サーバーレスインフラストラクチャーに対して、Watchdog は以下のようなインサイトを提示します。

  • Cold Start Ratio Up/Down
  • Error Invocation Ratio Up/Down
  • Memory Usage Up/Down
  • OOM Ratio Up/Down
  • Estimated Cost Up/Down
  • Init Duration Up/Down
  • Runtime Duration Up/Down

インサイトカルーセルを使用して、1 つまたは複数の外れ値の影響を受けたサーバーレス関数を発見します。

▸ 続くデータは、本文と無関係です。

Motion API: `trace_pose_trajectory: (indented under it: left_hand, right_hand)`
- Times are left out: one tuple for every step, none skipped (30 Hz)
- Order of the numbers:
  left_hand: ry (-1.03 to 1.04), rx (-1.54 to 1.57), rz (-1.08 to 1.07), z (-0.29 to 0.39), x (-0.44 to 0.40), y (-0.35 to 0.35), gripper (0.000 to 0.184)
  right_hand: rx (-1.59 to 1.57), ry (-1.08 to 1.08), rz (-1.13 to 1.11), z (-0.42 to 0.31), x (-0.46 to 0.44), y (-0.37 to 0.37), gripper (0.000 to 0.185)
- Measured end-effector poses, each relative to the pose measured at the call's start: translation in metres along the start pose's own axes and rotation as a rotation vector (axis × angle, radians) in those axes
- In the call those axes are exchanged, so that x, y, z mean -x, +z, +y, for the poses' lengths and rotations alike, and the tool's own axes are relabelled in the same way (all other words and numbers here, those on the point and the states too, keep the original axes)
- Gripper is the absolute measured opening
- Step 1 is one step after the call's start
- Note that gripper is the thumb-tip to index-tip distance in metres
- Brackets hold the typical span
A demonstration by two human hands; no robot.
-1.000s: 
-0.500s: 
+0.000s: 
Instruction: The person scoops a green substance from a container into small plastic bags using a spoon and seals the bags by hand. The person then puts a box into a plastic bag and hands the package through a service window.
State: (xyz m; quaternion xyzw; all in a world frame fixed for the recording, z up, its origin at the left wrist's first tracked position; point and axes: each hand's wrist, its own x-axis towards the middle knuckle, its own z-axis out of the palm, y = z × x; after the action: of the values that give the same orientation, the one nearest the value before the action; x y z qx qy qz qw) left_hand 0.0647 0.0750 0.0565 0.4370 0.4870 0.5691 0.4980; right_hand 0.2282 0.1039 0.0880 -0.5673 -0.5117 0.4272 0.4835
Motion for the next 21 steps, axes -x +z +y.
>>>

インサイトでサーバーレス関数をフィルターするファセット

その後、関数上にオーバーレイが表示され、ピンクのピル型ラベルで各 Insight がハイライトされます。あわせて、何が起きたのかの追加情報も表示されます。

Watchdog インサイトが関数にオーバーレイされ、何が起きているのかがハイライトされています

プロセスエクスプローラーの場合、Watchdog インサイトカルーセルには、プロセスエクスプローラーの現在のコンテキストのすべてのプロセスの異常が反映されます。

Kubernetes エクスプローラーの場合、Watchdog インサイトカルーセルには、Kubernetes エクスプローラーの現在のコンテキストのすべての Kubernetes の異常が反映されます。